Anläßlich der Rückkehr der Wunderlich-Kinder zu ihren Eltern hatte ich versprochen, noch einen detaillierteren Bericht nachzureichen, was  ich nun endlich auch tun will. Familie Wunderlich schreibt:

Wir sind sehr dankbar für die große Unterstützung, die uns in den vergangenen 3½ Wochen entgegengebracht wurde, sei es durch anteilnehmende e-Mails, praktische Unterstützung vielfältiger Art und natürlich Gebet.

Wenn Jahwe nicht für uns gewesen wäre — so sage Israel — wenn Jahwe nicht für uns gewesen wäre, als die Menschen gegen uns auftraten, so hätten sie uns lebendig verschlungen, als ihr Zorn gegen uns entbrannte (Psalm 124, 1 — 3).

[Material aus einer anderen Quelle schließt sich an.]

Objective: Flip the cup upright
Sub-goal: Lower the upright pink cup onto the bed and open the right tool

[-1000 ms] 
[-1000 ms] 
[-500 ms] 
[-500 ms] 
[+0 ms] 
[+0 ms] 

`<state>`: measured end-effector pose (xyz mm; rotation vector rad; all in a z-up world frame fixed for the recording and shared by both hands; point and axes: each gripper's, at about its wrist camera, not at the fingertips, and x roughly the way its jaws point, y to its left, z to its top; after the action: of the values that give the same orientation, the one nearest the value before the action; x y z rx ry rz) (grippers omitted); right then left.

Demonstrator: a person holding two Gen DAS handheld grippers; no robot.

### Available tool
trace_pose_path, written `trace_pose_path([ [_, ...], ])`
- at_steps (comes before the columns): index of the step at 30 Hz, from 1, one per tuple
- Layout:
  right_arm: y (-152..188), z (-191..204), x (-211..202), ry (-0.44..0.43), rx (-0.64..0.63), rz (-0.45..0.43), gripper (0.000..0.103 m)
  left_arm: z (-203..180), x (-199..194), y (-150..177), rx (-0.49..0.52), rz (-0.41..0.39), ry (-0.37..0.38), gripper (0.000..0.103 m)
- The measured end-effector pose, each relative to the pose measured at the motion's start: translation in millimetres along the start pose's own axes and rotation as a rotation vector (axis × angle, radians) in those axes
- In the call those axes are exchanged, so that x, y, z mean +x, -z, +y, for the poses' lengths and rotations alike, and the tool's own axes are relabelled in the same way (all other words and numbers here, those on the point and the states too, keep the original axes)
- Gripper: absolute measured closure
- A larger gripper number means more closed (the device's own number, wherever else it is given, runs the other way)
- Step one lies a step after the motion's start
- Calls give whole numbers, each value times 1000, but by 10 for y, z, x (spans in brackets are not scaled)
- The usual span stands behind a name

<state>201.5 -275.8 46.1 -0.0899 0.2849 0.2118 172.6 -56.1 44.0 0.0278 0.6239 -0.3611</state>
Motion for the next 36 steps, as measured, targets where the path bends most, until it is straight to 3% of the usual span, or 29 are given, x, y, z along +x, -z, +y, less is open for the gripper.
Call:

Was wir uns schon am ersten Tag der Inobhutnahme dachten, und was dann am Tag der Gerichtsverhandlung offenbar wurde, war, daß das Jugendamt schon lange diese Inobhutnahme geplant hatte (seit Juni), und daß die Kinder für ein Jahr von der Familie getrennt werden sollten. Es ging hier um nachhaltige Familienzerstörung (»basale Neuorientierung«) und nur nebenbei um Durchsetzung der Schulpflicht. Diese wurde lediglich als Aufhänger für die offizielle Darstellung gewählt. Doch Jahwe war »für uns«, so daß sie uns nicht »lebendig verschlingen« konnten. Auch der Verlauf der Gerichtsverhandlung war deutlich vom Eingreifen Jahwes bestimmt.